Your objective:
What is needed here is an exact copy of all the entries below.

-------------------------

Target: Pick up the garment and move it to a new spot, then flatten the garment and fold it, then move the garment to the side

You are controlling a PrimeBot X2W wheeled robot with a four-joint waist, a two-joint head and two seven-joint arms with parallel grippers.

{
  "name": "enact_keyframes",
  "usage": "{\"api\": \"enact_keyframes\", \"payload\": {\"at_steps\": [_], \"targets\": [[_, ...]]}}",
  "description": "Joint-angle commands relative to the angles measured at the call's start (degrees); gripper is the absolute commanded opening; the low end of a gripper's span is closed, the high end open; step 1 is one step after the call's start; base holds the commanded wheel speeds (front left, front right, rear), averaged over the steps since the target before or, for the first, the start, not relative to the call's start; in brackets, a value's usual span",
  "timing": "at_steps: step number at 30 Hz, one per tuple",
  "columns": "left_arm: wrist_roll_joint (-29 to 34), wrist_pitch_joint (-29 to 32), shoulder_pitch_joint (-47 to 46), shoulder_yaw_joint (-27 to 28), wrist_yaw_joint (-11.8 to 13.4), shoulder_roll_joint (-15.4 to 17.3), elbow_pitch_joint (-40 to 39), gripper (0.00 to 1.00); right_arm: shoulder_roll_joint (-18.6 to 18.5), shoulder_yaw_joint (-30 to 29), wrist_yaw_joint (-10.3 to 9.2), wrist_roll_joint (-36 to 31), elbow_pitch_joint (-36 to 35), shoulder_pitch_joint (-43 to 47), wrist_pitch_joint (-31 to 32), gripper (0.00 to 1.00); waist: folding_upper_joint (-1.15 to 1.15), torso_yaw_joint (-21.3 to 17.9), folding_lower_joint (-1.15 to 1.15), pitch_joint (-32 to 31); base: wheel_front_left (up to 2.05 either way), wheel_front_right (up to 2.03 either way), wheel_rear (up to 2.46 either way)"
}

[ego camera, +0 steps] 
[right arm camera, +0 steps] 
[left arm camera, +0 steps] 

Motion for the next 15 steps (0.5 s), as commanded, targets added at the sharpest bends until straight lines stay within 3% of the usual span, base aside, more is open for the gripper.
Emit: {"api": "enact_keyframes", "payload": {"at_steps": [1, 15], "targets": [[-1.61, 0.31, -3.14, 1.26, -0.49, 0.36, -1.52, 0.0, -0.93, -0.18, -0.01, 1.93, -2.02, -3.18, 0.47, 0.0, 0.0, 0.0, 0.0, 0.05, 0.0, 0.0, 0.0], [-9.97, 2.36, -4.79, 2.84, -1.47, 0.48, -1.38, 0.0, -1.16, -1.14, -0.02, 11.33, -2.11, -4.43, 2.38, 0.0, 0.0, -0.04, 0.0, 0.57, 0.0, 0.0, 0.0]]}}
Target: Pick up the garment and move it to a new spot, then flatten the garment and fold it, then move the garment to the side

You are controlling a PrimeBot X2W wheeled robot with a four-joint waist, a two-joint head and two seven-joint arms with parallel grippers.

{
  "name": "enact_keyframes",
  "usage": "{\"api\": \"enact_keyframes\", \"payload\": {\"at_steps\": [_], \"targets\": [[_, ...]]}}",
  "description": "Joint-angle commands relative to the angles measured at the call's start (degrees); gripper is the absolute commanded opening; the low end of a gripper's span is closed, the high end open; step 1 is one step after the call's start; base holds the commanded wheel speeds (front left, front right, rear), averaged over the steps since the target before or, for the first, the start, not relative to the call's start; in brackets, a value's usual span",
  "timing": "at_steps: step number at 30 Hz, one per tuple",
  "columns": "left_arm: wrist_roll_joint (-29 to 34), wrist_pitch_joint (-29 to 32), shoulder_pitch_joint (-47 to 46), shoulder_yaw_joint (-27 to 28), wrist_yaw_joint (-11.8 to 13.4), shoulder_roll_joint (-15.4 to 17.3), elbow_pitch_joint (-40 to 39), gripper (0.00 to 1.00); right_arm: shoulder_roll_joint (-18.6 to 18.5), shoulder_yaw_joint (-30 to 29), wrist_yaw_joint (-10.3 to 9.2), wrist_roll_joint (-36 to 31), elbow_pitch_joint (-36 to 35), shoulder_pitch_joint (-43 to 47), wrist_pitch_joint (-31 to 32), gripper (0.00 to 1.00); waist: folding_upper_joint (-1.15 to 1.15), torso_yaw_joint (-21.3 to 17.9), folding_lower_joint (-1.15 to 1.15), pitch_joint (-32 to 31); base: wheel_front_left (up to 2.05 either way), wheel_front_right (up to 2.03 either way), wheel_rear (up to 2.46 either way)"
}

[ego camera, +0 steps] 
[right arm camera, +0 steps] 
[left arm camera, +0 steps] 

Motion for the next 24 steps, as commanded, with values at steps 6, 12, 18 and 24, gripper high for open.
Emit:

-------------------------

Output for this exercise:
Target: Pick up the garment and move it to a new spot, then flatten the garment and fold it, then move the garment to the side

You are controlling a PrimeBot X2W wheeled robot with a four-joint waist, a two-joint head and two seven-joint arms with parallel grippers.

{
  "name": "enact_keyframes",
  "usage": "{\"api\": \"enact_keyframes\", \"payload\": {\"at_steps\": [_], \"targets\": [[_, ...]]}}",
  "description": "Joint-angle commands relative to the angles measured at the call's start (degrees); gripper is the absolute commanded opening; the low end of a gripper's span is closed, the high end open; step 1 is one step after the call's start; base holds the commanded wheel speeds (front left, front right, rear), averaged over the steps since the target before or, for the first, the start, not relative to the call's start; in brackets, a value's usual span",
  "timing": "at_steps: step number at 30 Hz, one per tuple",
  "columns": "left_arm: wrist_roll_joint (-29 to 34), wrist_pitch_joint (-29 to 32), shoulder_pitch_joint (-47 to 46), shoulder_yaw_joint (-27 to 28), wrist_yaw_joint (-11.8 to 13.4), shoulder_roll_joint (-15.4 to 17.3), elbow_pitch_joint (-40 to 39), gripper (0.00 to 1.00); right_arm: shoulder_roll_joint (-18.6 to 18.5), shoulder_yaw_joint (-30 to 29), wrist_yaw_joint (-10.3 to 9.2), wrist_roll_joint (-36 to 31), elbow_pitch_joint (-36 to 35), shoulder_pitch_joint (-43 to 47), wrist_pitch_joint (-31 to 32), gripper (0.00 to 1.00); waist: folding_upper_joint (-1.15 to 1.15), torso_yaw_joint (-21.3 to 17.9), folding_lower_joint (-1.15 to 1.15), pitch_joint (-32 to 31); base: wheel_front_left (up to 2.05 either way), wheel_front_right (up to 2.03 either way), wheel_rear (up to 2.46 either way)"
}

[ego camera, +0 steps] 
[right arm camera, +0 steps] 
[left arm camera, +0 steps] 

Motion for the next 15 steps (0.5 s), as commanded, targets added at the sharpest bends until straight lines stay within 3% of the usual span, base aside, more is open for the gripper.
Emit: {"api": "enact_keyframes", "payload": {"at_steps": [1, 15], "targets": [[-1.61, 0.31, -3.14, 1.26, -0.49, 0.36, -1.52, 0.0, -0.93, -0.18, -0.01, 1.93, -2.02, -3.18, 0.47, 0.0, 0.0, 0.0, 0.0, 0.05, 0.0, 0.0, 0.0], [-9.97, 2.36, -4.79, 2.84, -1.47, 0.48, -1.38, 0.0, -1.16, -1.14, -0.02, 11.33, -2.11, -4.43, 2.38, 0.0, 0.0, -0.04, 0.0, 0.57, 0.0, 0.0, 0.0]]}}
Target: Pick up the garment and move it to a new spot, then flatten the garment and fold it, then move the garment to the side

You are controlling a PrimeBot X2W wheeled robot with a four-joint waist, a two-joint head and two seven-joint arms with parallel grippers.

{
  "name": "enact_keyframes",
  "usage": "{\"api\": \"enact_keyframes\", \"payload\": {\"at_steps\": [_], \"targets\": [[_, ...]]}}",
  "description": "Joint-angle commands relative to the angles measured at the call's start (degrees); gripper is the absolute commanded opening; the low end of a gripper's span is closed, the high end open; step 1 is one step after the call's start; base holds the commanded wheel speeds (front left, front right, rear), averaged over the steps since the target before or, for the first, the start, not relative to the call's start; in brackets, a value's usual span",
  "timing": "at_steps: step number at 30 Hz, one per tuple",
  "columns": "left_arm: wrist_roll_joint (-29 to 34), wrist_pitch_joint (-29 to 32), shoulder_pitch_joint (-47 to 46), shoulder_yaw_joint (-27 to 28), wrist_yaw_joint (-11.8 to 13.4), shoulder_roll_joint (-15.4 to 17.3), elbow_pitch_joint (-40 to 39), gripper (0.00 to 1.00); right_arm: shoulder_roll_joint (-18.6 to 18.5), shoulder_yaw_joint (-30 to 29), wrist_yaw_joint (-10.3 to 9.2), wrist_roll_joint (-36 to 31), elbow_pitch_joint (-36 to 35), shoulder_pitch_joint (-43 to 47), wrist_pitch_joint (-31 to 32), gripper (0.00 to 1.00); waist: folding_upper_joint (-1.15 to 1.15), torso_yaw_joint (-21.3 to 17.9), folding_lower_joint (-1.15 to 1.15), pitch_joint (-32 to 31); base: wheel_front_left (up to 2.05 either way), wheel_front_right (up to 2.03 either way), wheel_rear (up to 2.46 either way)"
}

[ego camera, +0 steps] 
[right arm camera, +0 steps] 
[left arm camera, +0 steps] 

Motion for the next 24 steps, as commanded, with values at steps 6, 12, 18 and 24, gripper high for open.
Emit:

With that, the output is complete.